Ratshack Reverb 3 is an analog delay plugin by Audio Damage for macOS, Windows, Linux, and iOS. It models the Realistic Electronic Reverb — a consumer-grade bucket-brigade analog delay sold by Radio Shack in the late 1970s and early 1980s. Despite the "Reverb" in the name, the original was always a delay, and we have reproduced its full character, including the pitch-shift you get when sweeping delay time and the input-stage distortion you can dial in by routing a line signal into the mic input. Stereo, with independent Left and Right delay times and a Link switch for the original mono behavior. Available as VST3, AU, AAX, and CLAP for desktop, and AUv3 for iPhone and iPad. Priced at $19 USD with no DRM, no subscription, and a perpetual license.
Fully functional demo. 20-minute session timer, save disabled.
What hardware unit does Ratshack Reverb 3 emulate?
The Realistic Electronic Reverb, sold by Radio Shack starting in the late 1970s. Despite the "Reverb" in the name, the unit was always a bucket-brigade analog delay, not a reverb. It was inexpensive, ubiquitous in basements and project studios for decades, and developed a cult following for its specific sound. RR3 models that sound — the BBD delay line, the input-stage overdrive, and the pitch-shift on delay-time changes.

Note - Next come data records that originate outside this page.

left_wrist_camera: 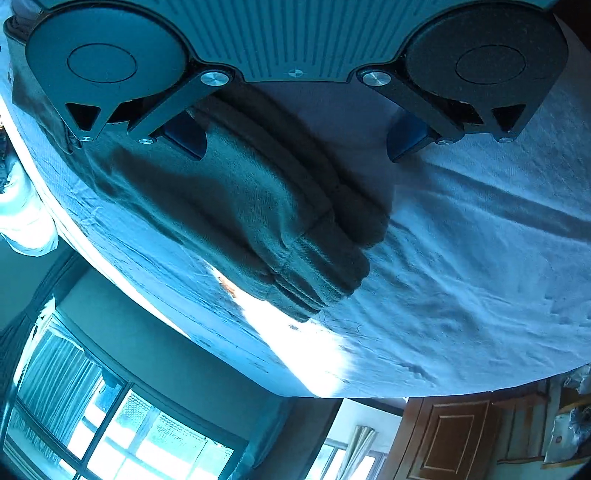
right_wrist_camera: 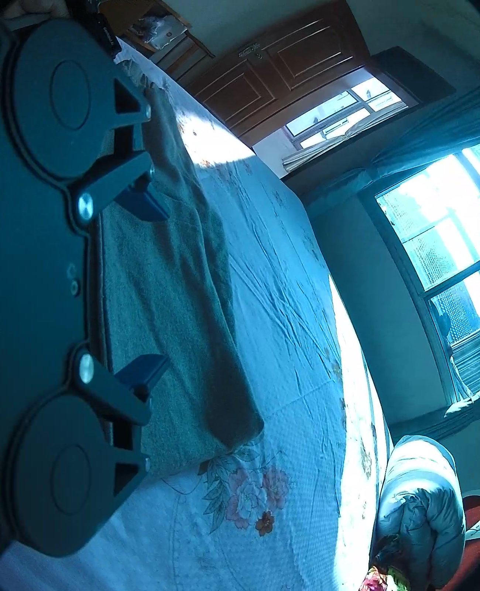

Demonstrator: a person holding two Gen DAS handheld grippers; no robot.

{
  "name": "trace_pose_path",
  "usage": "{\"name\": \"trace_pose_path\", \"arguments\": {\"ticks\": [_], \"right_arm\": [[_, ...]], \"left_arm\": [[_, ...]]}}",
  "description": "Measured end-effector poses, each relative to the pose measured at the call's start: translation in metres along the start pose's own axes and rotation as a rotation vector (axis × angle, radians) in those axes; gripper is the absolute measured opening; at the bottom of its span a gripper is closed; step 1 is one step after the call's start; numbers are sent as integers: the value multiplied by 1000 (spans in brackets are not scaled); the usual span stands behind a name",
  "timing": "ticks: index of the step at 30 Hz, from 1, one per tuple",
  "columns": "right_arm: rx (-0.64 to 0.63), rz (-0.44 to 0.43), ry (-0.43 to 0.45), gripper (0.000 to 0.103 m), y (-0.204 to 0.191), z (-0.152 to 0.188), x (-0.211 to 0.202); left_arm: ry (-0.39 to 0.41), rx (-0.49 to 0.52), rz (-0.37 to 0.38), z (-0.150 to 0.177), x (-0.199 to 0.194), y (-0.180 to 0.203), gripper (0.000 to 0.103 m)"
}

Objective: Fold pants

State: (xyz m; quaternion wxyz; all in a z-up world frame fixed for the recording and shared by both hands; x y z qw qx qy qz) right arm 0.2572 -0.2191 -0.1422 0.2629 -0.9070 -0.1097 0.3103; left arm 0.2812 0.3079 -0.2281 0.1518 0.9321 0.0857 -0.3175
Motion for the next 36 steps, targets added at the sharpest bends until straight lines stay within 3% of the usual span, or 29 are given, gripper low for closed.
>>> {"name": "trace_pose_path", "arguments": {"ticks": [3,7,9,10,11,13,17,20,22,26,29,31,32,34,36], "right_arm": [[-30,59,-4,72,-7,10,12],[-92,70,-24,72,-30,28,28],[-156,73,-23,73,-47,39,34],[-191,72,-24,73,-55,44,37],[-228,79,-24,73,-63,50,40],[-284,90,-16,73,-76,59,42],[-342,86,-38,76,-86,75,52],[-530,163,-48,82,-89,99,69],[-528,177,-50,82,-93,97,69],[-503,161,-50,82,-96,89,61],[-470,138,-45,82,-92,86,55],[-457,130,-28,82,-92,84,54],[-449,126,-1,82,-93,82,51],[-433,94,11,82,-95,81,50],[-508,161,-79,83,-92,93,69]], "left_arm": [[10,48,13,-7,16,-2,103],[58,54,40,-10,30,-9,102],[75,60,10,-9,30,-13,82],[79,59,14,-10,28,-15,62],[87,19,69,-11,25,-18,44],[93,3,102,-12,20,-18,37],[94,60,82,-14,16,-10,36],[94,55,85,-15,14,-8,35],[81,52,86,-13,16,-8,37],[91,-29,118,-6,18,-19,56],[97,19,116,-3,21,-12,66],[93,34,98,-3,24,-8,66],[91,19,96,-4,24,-8,61],[88,-36,102,-4,24,-14,39],[96,-27,104,-6,21,-11,34]]}}
Point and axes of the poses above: each gripper's, at about its wrist camera, not at the fingertips, and x roughly the way its jaws point, y to its right, z to its underside, the point moved 6 cm from there along x, roughly the way its jaws point, and after that the axes turned 12 degrees about x, right-handed, at the moved point
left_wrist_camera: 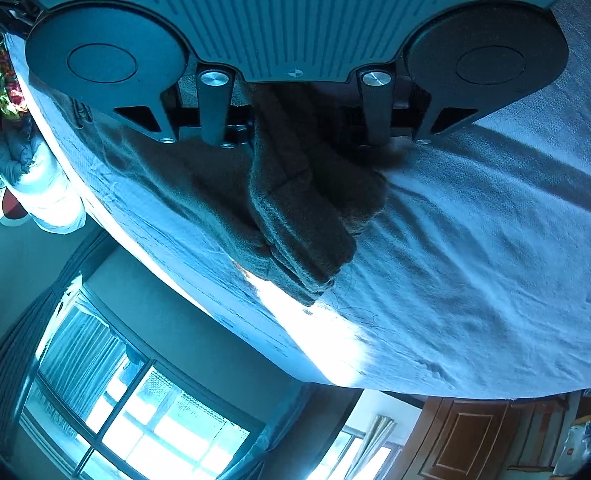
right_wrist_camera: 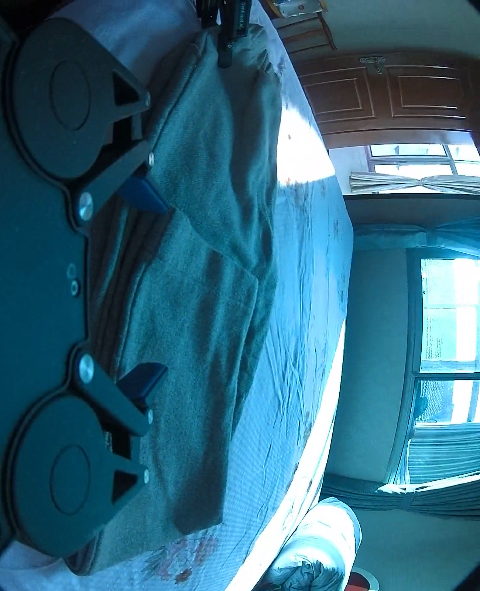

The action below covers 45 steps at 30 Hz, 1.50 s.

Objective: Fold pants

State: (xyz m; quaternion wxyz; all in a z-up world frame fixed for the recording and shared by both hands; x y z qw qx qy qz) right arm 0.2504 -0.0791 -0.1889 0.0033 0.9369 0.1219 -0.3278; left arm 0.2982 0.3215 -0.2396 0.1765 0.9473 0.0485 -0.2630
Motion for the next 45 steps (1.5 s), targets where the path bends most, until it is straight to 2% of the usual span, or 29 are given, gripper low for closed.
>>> {"name": "trace_pose_path", "arguments": {"ticks": [2,5,6,8,12,15,19,23,25,26,28,29,31,33,35,36,39,42,45], "right_arm": [[-50,27,21,84,-3,4,6],[-42,25,3,85,-3,-1,8],[-1,0,20,84,3,-8,-1],[120,-46,114,85,23,-18,-25],[352,-155,173,85,80,-27,-57],[516,-159,180,85,132,-32,-71],[646,-143,209,85,192,-35,-85],[763,-112,247,85,247,-24,-103],[812,-86,260,86,274,-16,-110],[830,-77,263,86,285,-12,-112],[867,-67,265,86,301,-6,-114],[886,-72,263,86,307,-3,-114],[903,-106,259,86,310,1,-112],[908,-149,250,86,306,2,-109],[913,-221,223,86,295,0,-102],[908,-255,206,86,286,-3,-99],[898,-347,163,86,257,-12,-87],[926,-429,83,86,233,-18,-66],[920,-419,32,86,217,-20,-47]], "left_arm": [[17,56,-17,-6,-6,12,31],[50,115,-23,-21,-18,27,31],[63,147,-21,-28,-24,34,31],[87,194,-16,-40,-34,49,31],[157,276,26,-68,-55,97,31],[191,358,91,-81,-61,153,31],[206,474,192,-81,-57,247,31],[154,602,317,-51,-42,350,31],[62,642,388,-24,-30,394,34],[-8,668,388,-3,-23,415,39],[-83,718,346,29,-16,434,40],[-103,723,349,45,-17,436,40],[-94,682,343,59,-27,424,41],[-83,603,383,62,-43,399,55],[-33,527,417,57,-61,372,99],[-15,510,412,52,-67,360,103],[-2,477,384,42,-79,329,103],[-1,492,265,28,-80,297,103],[-31,494,162,21,-74,265,103]]}}
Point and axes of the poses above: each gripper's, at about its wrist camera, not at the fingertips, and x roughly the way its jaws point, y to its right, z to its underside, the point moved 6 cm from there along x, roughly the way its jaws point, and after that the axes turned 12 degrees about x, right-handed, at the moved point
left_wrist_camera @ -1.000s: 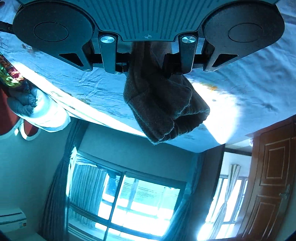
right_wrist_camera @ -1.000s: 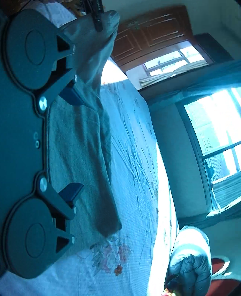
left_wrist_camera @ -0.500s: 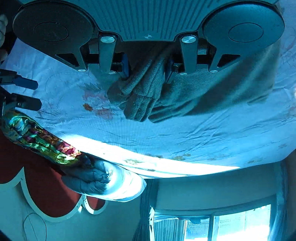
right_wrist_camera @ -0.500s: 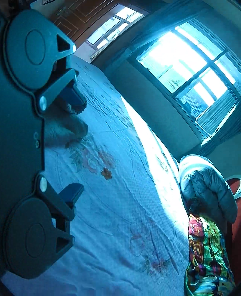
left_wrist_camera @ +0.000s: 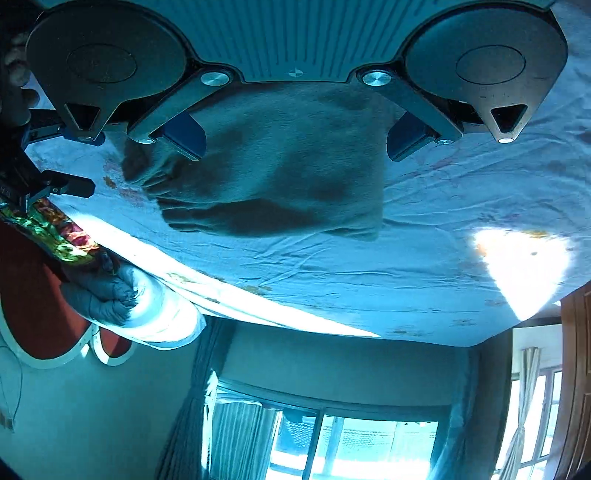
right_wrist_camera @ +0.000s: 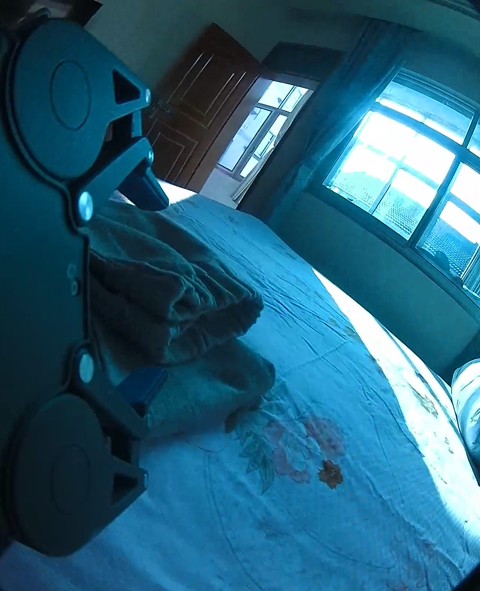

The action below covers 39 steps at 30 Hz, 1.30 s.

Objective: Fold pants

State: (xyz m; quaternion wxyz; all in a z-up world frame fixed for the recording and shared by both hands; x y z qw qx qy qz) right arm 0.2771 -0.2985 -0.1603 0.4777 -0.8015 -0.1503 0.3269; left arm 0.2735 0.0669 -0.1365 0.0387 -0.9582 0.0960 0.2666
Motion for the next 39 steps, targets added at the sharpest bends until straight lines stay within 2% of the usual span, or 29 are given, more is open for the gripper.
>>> {"name": "trace_pose_path", "arguments": {"ticks": [4,9,11,13,15,17,19,21,23,24,26,28,32,34,37,39], "right_arm": [[28,61,-27,86,1,7,23],[11,145,1,86,0,7,36],[-13,162,3,85,-5,8,37],[-58,139,-2,84,-12,10,36],[-78,169,-22,83,-14,14,41],[-87,194,-17,83,-13,15,45],[-107,227,2,80,-15,15,45],[-118,231,7,81,-18,17,44],[-127,242,-5,75,-18,20,45],[-136,255,-13,52,-19,21,46],[-125,228,-31,45,-19,21,51],[-139,194,-36,33,-22,19,48],[-172,103,0,27,-38,12,18],[-167,79,31,27,-39,10,-1],[-149,90,60,27,-18,8,-16],[-26,155,-17,31,24,7,4]], "left_arm": [[-78,-14,-64,22,5,-25,103],[-115,-20,36,48,6,-25,103],[-138,-9,28,55,10,-24,103],[-150,-9,22,59,13,-25,103],[-176,-11,-21,63,18,-28,103],[-201,-53,-95,67,22,-41,103],[-197,-110,-95,70,21,-51,103],[-197,-88,-120,72,21,-51,103],[-202,-57,-140,72,22,-47,103],[-202,-59,-142,73,23,-47,103],[-201,-85,-135,75,24,-49,103],[-195,-84,-144,74,24,-48,103],[-142,-53,-180,66,15,-40,103],[-143,-50,-157,63,16,-37,103],[-155,-74,-130,64,22,-34,103],[-181,-93,-124,69,28,-33,103]]}}
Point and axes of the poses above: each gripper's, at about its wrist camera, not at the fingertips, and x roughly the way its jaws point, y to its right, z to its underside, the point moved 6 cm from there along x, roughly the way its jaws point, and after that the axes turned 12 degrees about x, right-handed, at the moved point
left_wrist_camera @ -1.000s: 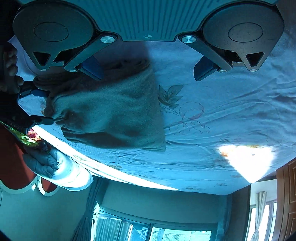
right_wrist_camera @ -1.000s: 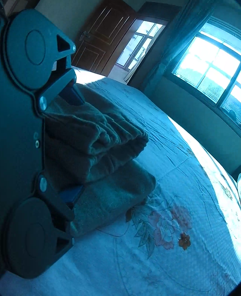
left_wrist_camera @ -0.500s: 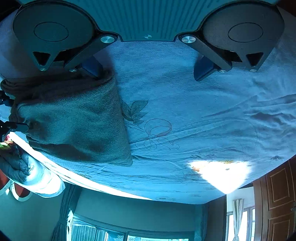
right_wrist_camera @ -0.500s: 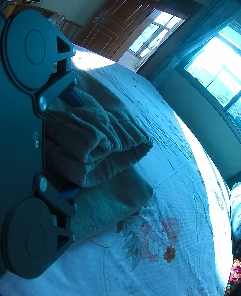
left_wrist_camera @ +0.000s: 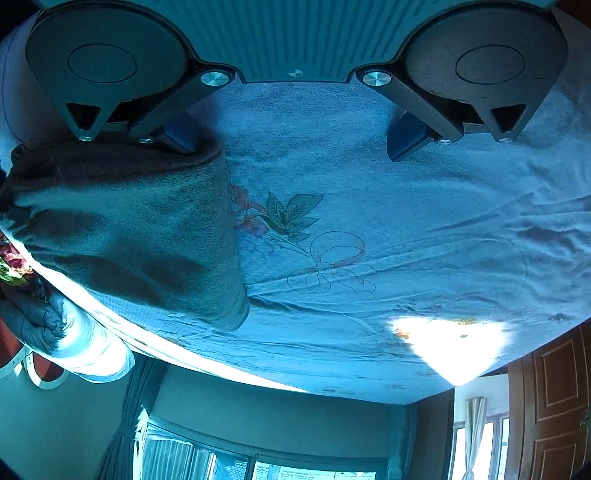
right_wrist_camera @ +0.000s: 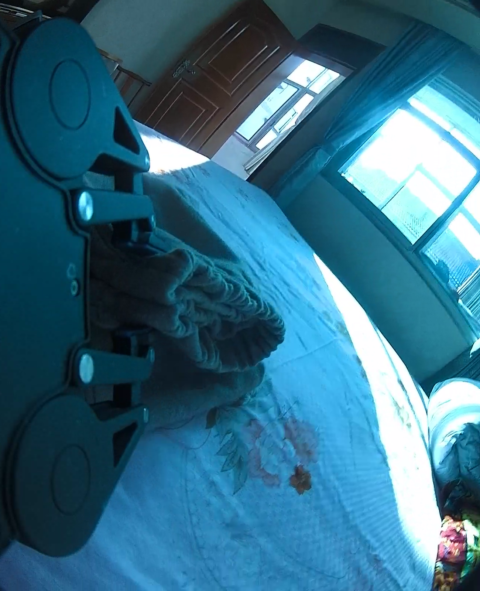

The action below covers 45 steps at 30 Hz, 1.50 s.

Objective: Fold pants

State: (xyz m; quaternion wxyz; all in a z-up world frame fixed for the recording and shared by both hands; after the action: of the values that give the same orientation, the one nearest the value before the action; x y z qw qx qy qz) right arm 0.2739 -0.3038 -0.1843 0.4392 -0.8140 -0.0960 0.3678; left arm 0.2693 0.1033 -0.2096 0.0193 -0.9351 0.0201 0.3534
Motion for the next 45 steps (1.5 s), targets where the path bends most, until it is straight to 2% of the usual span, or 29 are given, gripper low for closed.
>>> {"name": "trace_pose_path", "arguments": {"ticks": [1,2,5,7,9,12,13,15,19,22,24,25,26,27,29,30,33,38,42,45], "right_arm": [[43,-34,-25,33,10,-1,6],[40,-52,-22,32,11,-2,4],[-2,-57,-19,41,-4,-5,-7],[-38,-70,24,46,-12,-8,-22],[-92,-32,90,47,-17,-14,-39],[-128,-46,186,49,-24,-27,-61],[-152,-44,209,53,-30,-30,-63],[-201,-51,207,58,-47,-35,-55],[-341,-53,145,61,-89,-38,-19],[-475,44,44,64,-104,-33,24],[-512,243,-45,63,-81,-34,55],[-516,297,-44,64,-65,-37,61],[-514,340,-50,72,-50,-40,62],[-461,314,-74,85,-41,-42,58],[-381,208,-25,83,-35,-46,31],[-370,177,40,84,-32,-47,9],[-328,126,110,84,-17,-47,-24],[-291,59,143,85,-1,-40,-48],[-278,-3,141,85,4,-35,-48],[-280,4,114,85,6,-23,-49]], "left_arm": [[-3,5,-4,1,1,1,103],[-2,14,-7,1,2,1,103],[-10,16,-13,2,-1,-1,103],[-13,17,-17,3,-5,-4,103],[-14,13,-48,4,-12,-13,103],[26,-42,-67,2,-27,-30,103],[41,-63,-70,-2,-29,-36,103],[55,-50,-69,-15,-25,-37,103],[80,5,-69,-52,-7,-20,103],[63,52,-41,-70,14,1,103],[-19,132,-56,-67,40,15,103],[-55,154,-49,-62,51,19,103],[-61,146,-33,-58,58,19,103],[-65,120,-17,-57,58,15,103],[-38,86,-9,-59,46,9,103],[-21,89,-25,-58,39,5,103],[-2,87,-32,-52,28,-3,103],[-3,45,-46,-41,22,-12,103],[-2,45,-56,-34,14,-14,103],[-2,59,-64,-29,9,-14,103]]}}
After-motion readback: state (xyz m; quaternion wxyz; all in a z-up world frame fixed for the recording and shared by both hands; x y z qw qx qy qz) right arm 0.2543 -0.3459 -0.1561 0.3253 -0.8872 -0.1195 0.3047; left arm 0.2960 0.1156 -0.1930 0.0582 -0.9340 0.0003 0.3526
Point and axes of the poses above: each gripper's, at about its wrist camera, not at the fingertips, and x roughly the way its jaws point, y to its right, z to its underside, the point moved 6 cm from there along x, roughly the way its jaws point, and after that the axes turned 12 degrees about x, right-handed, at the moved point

Why does the pitch change when I sweep the delay-time knob?
That is the bucket-brigade behavior, faithfully modeled. BBD chips clock samples through a chain of capacitor stages; changing the clock rate to change the delay time also changes the pitch of the signal on the way through. We modeled this because it is part of what the unit sounds like. To avoid the pitch artifact, set the delay time before playing, or automate the knob smoothly.
What does the Mic switch do?
It drives the input stage harder, replicating the overdrive you get on the original hardware by routing a line-level signal into the unit's mic input. Mic off is clean. Mic on is the saturated, distorted character that owners of the original used as a feature rather than a bug.
Does Ratshack Reverb 3 work on Linux?
Yes. Ratshack Reverb 3 is available as CLAP and VST3 for Ubuntu 18 and later. macOS, iOS, and Windows builds are also available. All Audio Damage plugins are released for Linux alongside macOS, iOS, and Windows.
What plugin formats does Ratshack Reverb 3 support?
CLAP, VST3, and AAX on Windows 8.1 or newer. CLAP, VST3, AAX, and AudioUnit on Intel and Apple Silicon macOS 10.12 or newer. CLAP and VST3 on Ubuntu 18 or later. AUv3 on iOS 12 or later. All desktop builds are 64-bit.
How is Ratshack Reverb 3 different from Audio Damage Dubstation 2?
Both are bucket-brigade analog delay emulations, but they model different machines for different jobs. Ratshack Reverb 3 is a faithful model of one specific consumer unit — the Realistic Electronic Reverb — with its quirks intact and a compact control set that matches the original. Dubstation 2 is a more generalized analog delay with extended controls (tempo sync, ducker, filter, tape mode) for use as a flexible studio delay. Different machines, different intended uses. Many of our customers own both.
Does Ratshack Reverb 3 use copy protection, require a subscription, or need iLok?
No. Like all Audio Damage products, Ratshack Reverb 3 uses no copy protection of any kind. You can install your purchase on every machine you own. It is a perpetual license, not a subscription, and there is no online activation requirement after install.